+++ Given information +++

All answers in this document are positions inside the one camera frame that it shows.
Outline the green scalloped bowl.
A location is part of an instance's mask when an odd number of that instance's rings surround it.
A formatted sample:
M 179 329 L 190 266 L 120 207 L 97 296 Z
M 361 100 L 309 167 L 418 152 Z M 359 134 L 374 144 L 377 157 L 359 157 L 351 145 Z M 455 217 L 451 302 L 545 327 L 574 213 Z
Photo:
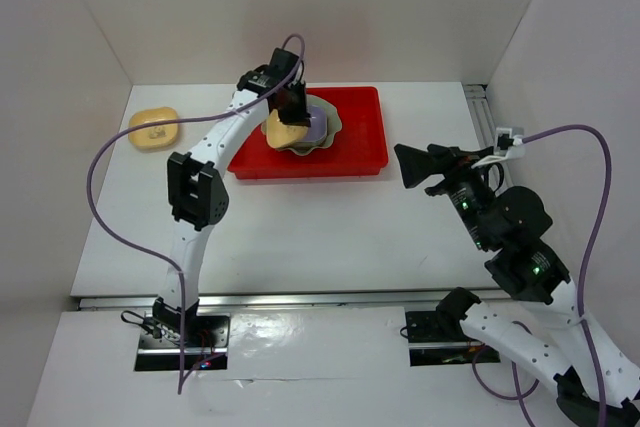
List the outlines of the green scalloped bowl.
M 310 148 L 303 148 L 299 142 L 295 143 L 289 147 L 283 148 L 283 149 L 271 149 L 271 150 L 275 150 L 278 152 L 283 152 L 283 151 L 290 151 L 292 153 L 294 153 L 297 156 L 307 156 L 309 155 L 311 152 L 313 152 L 314 150 L 321 150 L 321 149 L 328 149 L 330 148 L 335 140 L 335 136 L 342 130 L 343 128 L 343 124 L 342 121 L 339 117 L 337 108 L 331 104 L 330 102 L 315 96 L 315 95 L 311 95 L 311 94 L 307 94 L 306 95 L 306 101 L 307 101 L 307 112 L 308 109 L 311 105 L 316 105 L 316 106 L 321 106 L 324 108 L 324 110 L 327 113 L 328 116 L 328 126 L 329 126 L 329 130 L 328 130 L 328 137 L 326 138 L 326 141 L 324 143 L 322 143 L 319 146 L 316 147 L 310 147 Z M 264 135 L 263 132 L 263 123 L 260 126 L 260 131 Z

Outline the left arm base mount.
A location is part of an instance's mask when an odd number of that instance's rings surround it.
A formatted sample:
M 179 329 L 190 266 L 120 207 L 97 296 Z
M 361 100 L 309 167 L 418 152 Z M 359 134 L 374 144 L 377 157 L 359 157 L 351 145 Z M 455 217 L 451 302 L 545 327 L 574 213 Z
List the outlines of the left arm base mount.
M 134 370 L 172 372 L 179 370 L 180 336 L 149 315 L 124 310 L 120 319 L 139 329 Z M 204 315 L 189 327 L 185 342 L 184 370 L 218 371 L 228 365 L 229 315 Z

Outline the purple square plate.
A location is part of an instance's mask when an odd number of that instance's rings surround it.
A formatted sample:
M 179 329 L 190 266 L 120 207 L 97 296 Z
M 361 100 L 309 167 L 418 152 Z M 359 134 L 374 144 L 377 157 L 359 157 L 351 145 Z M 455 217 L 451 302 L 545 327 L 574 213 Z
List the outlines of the purple square plate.
M 328 116 L 321 106 L 311 105 L 308 109 L 310 125 L 305 136 L 299 141 L 303 148 L 316 147 L 326 141 L 328 137 Z

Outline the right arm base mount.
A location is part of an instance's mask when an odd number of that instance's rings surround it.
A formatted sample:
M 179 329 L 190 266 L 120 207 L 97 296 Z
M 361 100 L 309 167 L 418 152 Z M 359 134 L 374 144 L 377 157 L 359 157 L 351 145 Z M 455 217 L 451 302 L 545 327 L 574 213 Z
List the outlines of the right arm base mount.
M 405 326 L 399 334 L 408 343 L 411 367 L 453 366 L 499 363 L 500 356 L 492 348 L 462 333 L 446 333 L 439 325 L 435 311 L 406 311 Z

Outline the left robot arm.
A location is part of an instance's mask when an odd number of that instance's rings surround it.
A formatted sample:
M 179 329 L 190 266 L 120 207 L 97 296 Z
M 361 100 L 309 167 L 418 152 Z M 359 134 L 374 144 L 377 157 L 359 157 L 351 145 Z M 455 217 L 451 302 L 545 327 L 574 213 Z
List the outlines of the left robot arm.
M 282 113 L 289 125 L 309 124 L 302 63 L 300 54 L 276 48 L 267 64 L 241 76 L 228 107 L 206 135 L 167 161 L 174 231 L 168 272 L 152 315 L 176 346 L 193 341 L 199 328 L 199 277 L 209 237 L 229 207 L 224 176 L 231 161 L 272 113 Z

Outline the yellow square plate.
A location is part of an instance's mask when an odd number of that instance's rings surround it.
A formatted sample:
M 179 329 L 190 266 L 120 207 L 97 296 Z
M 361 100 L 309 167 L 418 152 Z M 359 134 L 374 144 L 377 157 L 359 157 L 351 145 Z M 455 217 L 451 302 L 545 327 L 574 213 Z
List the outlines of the yellow square plate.
M 267 145 L 272 149 L 283 149 L 302 141 L 309 130 L 308 125 L 283 123 L 277 110 L 273 110 L 263 123 Z
M 177 111 L 168 106 L 138 111 L 130 118 L 128 127 L 141 126 L 141 129 L 130 132 L 128 140 L 139 151 L 168 148 L 178 140 L 180 125 L 167 124 L 167 121 L 178 118 Z

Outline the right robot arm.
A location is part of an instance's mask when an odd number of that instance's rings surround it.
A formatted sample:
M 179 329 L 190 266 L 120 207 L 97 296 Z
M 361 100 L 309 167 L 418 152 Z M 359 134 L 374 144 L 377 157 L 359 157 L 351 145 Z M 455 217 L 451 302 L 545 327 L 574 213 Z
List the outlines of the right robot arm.
M 426 194 L 450 199 L 476 248 L 493 253 L 485 267 L 494 282 L 551 340 L 527 333 L 462 287 L 436 307 L 440 334 L 464 335 L 515 362 L 554 394 L 561 412 L 577 426 L 638 425 L 639 368 L 588 311 L 579 309 L 576 283 L 542 239 L 552 219 L 540 197 L 522 186 L 494 193 L 476 165 L 483 151 L 397 144 L 394 153 L 405 187 L 440 177 Z

+++

» Required action
All entries must be output unchanged, with every picture omitted.

» Expected answer
All answers in this document are positions inside the one camera frame that it shows.
Outline the green scalloped bowl.
A location is part of an instance's mask when an odd number of that instance's rings surround it.
A formatted sample:
M 179 329 L 190 266 L 120 207 L 97 296 Z
M 361 100 L 309 167 L 418 152 Z M 359 134 L 374 144 L 377 157 L 359 157 L 351 145 Z M 455 217 L 451 302 L 545 327 L 574 213 Z
Photo:
List the outlines of the green scalloped bowl.
M 310 148 L 303 148 L 299 142 L 295 143 L 289 147 L 283 148 L 283 149 L 271 149 L 271 150 L 275 150 L 278 152 L 283 152 L 283 151 L 290 151 L 292 153 L 294 153 L 297 156 L 307 156 L 309 155 L 311 152 L 313 152 L 314 150 L 321 150 L 321 149 L 328 149 L 330 148 L 335 140 L 335 136 L 342 130 L 343 128 L 343 124 L 342 121 L 339 117 L 337 108 L 331 104 L 330 102 L 315 96 L 315 95 L 311 95 L 311 94 L 307 94 L 306 95 L 306 101 L 307 101 L 307 112 L 308 109 L 311 105 L 316 105 L 316 106 L 321 106 L 324 108 L 324 110 L 327 113 L 328 116 L 328 126 L 329 126 L 329 130 L 328 130 L 328 137 L 326 138 L 326 141 L 324 143 L 322 143 L 319 146 L 316 147 L 310 147 Z M 264 135 L 263 132 L 263 123 L 260 126 L 260 131 Z

Outline the left arm base mount.
A location is part of an instance's mask when an odd number of that instance's rings surround it.
A formatted sample:
M 179 329 L 190 266 L 120 207 L 97 296 Z
M 361 100 L 309 167 L 418 152 Z M 359 134 L 374 144 L 377 157 L 359 157 L 351 145 Z M 455 217 L 451 302 L 545 327 L 574 213 Z
List the outlines of the left arm base mount.
M 134 370 L 172 372 L 179 370 L 180 336 L 149 315 L 124 310 L 120 319 L 139 329 Z M 204 315 L 189 327 L 185 342 L 184 370 L 218 371 L 228 365 L 229 315 Z

Outline the purple square plate.
A location is part of an instance's mask when an odd number of that instance's rings surround it.
A formatted sample:
M 179 329 L 190 266 L 120 207 L 97 296 Z
M 361 100 L 309 167 L 418 152 Z M 359 134 L 374 144 L 377 157 L 359 157 L 351 145 Z M 455 217 L 451 302 L 545 327 L 574 213 Z
List the outlines of the purple square plate.
M 328 116 L 321 106 L 311 105 L 308 109 L 310 125 L 305 136 L 299 141 L 303 148 L 316 147 L 326 141 L 328 137 Z

Outline the right arm base mount.
A location is part of an instance's mask when an odd number of that instance's rings surround it.
A formatted sample:
M 179 329 L 190 266 L 120 207 L 97 296 Z
M 361 100 L 309 167 L 418 152 Z M 359 134 L 374 144 L 377 157 L 359 157 L 351 145 Z M 455 217 L 451 302 L 545 327 L 574 213 Z
List the outlines of the right arm base mount.
M 405 326 L 399 334 L 408 343 L 411 367 L 453 366 L 499 363 L 500 356 L 492 348 L 462 333 L 446 333 L 439 325 L 435 311 L 406 311 Z

Outline the left robot arm.
A location is part of an instance's mask when an odd number of that instance's rings surround it.
A formatted sample:
M 179 329 L 190 266 L 120 207 L 97 296 Z
M 361 100 L 309 167 L 418 152 Z M 359 134 L 374 144 L 377 157 L 359 157 L 351 145 Z M 455 217 L 451 302 L 545 327 L 574 213 Z
List the outlines of the left robot arm.
M 282 113 L 289 125 L 309 124 L 302 63 L 300 54 L 276 48 L 267 64 L 241 76 L 228 107 L 206 135 L 167 161 L 174 231 L 168 272 L 152 315 L 176 346 L 193 341 L 199 328 L 199 277 L 209 237 L 229 207 L 224 176 L 231 161 L 272 113 Z

Outline the yellow square plate.
A location is part of an instance's mask when an odd number of that instance's rings surround it.
A formatted sample:
M 179 329 L 190 266 L 120 207 L 97 296 Z
M 361 100 L 309 167 L 418 152 Z M 359 134 L 374 144 L 377 157 L 359 157 L 351 145 Z M 455 217 L 451 302 L 545 327 L 574 213 Z
List the outlines of the yellow square plate.
M 267 145 L 272 149 L 283 149 L 302 141 L 309 130 L 308 125 L 283 123 L 277 110 L 273 110 L 263 123 Z
M 177 111 L 168 106 L 138 111 L 130 118 L 128 127 L 141 126 L 141 129 L 130 132 L 128 140 L 139 151 L 168 148 L 178 140 L 180 125 L 167 124 L 167 121 L 178 118 Z

Outline the right robot arm.
A location is part of an instance's mask when an odd number of that instance's rings surround it.
A formatted sample:
M 179 329 L 190 266 L 120 207 L 97 296 Z
M 361 100 L 309 167 L 418 152 Z M 359 134 L 374 144 L 377 157 L 359 157 L 351 145 Z M 455 217 L 451 302 L 545 327 L 574 213 Z
List the outlines of the right robot arm.
M 426 194 L 450 199 L 476 248 L 493 253 L 485 267 L 494 282 L 551 340 L 527 333 L 462 287 L 436 307 L 440 334 L 464 335 L 515 362 L 554 394 L 561 412 L 577 426 L 638 425 L 639 368 L 588 311 L 579 309 L 576 283 L 542 239 L 552 219 L 540 197 L 522 186 L 494 193 L 476 165 L 483 151 L 397 144 L 394 153 L 405 187 L 440 177 Z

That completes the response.